If you don’t live locally, you will have to pay someone else to do this – many Brits living in France offer this service and in holiday hotspots in particular it shouldn’t be difficult to organise.
How will you furnish your property?
If you love antiques or have spent ages scouring brocantes and upcycling precious finds, will you be happy entrusting them to holidaymakers? What will you need to provide in terms of bed linen, towels, kitchen equipment and white goods? You might not bother with WiFi for your own visits but your paying guests are likely to expect it, along with a good choice of TV channels. A dishwasher may be an investment you need to make for a holiday let that you wouldn’t necessarily but just for your own use. And what will you do with your personal items; leave them on display or lock them away in a cupboard when you’re not there?
How much will you have to charge to make an income?
Finance is a key issue too, especially if you need to bring in a particular level of rental income to cover your costs. What prices will you charge? You can get a good idea of realistic prices for your area and what your competition offer by looking at lettings websites.
How will you advertise your holiday rental?
There’s a wide choice of holiday listings sites, including owner direct ones. You may also be able to list your property with local tourist boards or the Gîtes de France association, as well as advertise it in specialist France and holiday publications.

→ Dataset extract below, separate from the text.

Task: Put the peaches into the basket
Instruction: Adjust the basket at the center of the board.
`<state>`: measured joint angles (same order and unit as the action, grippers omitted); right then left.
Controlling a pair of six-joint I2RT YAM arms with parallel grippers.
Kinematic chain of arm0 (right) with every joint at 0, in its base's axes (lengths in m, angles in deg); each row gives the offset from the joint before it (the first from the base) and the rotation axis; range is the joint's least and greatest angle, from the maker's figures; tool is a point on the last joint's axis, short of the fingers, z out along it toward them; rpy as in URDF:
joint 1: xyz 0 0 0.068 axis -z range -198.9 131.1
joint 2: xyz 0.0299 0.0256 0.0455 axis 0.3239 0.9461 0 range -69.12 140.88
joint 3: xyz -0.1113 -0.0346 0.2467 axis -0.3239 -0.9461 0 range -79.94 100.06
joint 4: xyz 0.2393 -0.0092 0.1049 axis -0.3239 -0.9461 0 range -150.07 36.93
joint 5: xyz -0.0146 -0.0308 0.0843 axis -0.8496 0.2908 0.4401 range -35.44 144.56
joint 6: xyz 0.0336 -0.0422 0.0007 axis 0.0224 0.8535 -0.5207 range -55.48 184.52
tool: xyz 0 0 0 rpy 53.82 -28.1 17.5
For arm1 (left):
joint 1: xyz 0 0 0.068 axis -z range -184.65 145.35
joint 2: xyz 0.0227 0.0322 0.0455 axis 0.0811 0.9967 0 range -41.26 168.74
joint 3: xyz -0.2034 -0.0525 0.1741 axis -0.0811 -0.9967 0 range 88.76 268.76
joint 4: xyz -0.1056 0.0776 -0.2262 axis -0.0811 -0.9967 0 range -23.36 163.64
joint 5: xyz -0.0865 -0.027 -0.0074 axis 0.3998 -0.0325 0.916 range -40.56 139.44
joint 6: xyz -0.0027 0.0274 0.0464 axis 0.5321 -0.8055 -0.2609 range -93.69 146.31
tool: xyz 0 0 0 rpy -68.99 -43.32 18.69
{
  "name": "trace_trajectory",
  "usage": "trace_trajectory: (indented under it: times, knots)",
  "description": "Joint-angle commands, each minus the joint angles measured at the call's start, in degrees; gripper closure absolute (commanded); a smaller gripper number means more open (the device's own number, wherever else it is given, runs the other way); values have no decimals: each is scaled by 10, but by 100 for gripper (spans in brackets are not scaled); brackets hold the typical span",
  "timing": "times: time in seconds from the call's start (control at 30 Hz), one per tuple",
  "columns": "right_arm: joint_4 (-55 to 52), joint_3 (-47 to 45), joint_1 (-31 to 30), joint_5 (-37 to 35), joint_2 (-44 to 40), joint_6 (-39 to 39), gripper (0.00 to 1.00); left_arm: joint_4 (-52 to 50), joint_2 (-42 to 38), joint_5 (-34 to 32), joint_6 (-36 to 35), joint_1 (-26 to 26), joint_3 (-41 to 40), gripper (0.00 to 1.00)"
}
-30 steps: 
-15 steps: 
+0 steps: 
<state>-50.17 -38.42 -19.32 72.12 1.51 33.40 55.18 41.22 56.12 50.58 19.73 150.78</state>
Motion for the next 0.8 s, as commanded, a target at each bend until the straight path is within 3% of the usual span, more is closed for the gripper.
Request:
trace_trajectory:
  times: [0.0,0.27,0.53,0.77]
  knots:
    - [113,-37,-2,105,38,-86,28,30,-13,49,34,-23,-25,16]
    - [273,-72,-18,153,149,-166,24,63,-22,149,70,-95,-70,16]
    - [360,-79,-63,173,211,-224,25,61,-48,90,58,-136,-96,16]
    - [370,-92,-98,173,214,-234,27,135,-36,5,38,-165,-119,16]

What about your own website? This will showcase your property without competition from others, and you can obviously include as much detail and information as you like, maybe making it more personal – you could even include a blog. Bear in mind though that where your site appears on a Google search is key. You could have the best website in the world but if it only appears on the second or third page of a Google search, the chances are very few people will see it. The larger professional lettings websites invest in SEO (search engine optimisation) to ensure their site comes up as high as possible on the first page.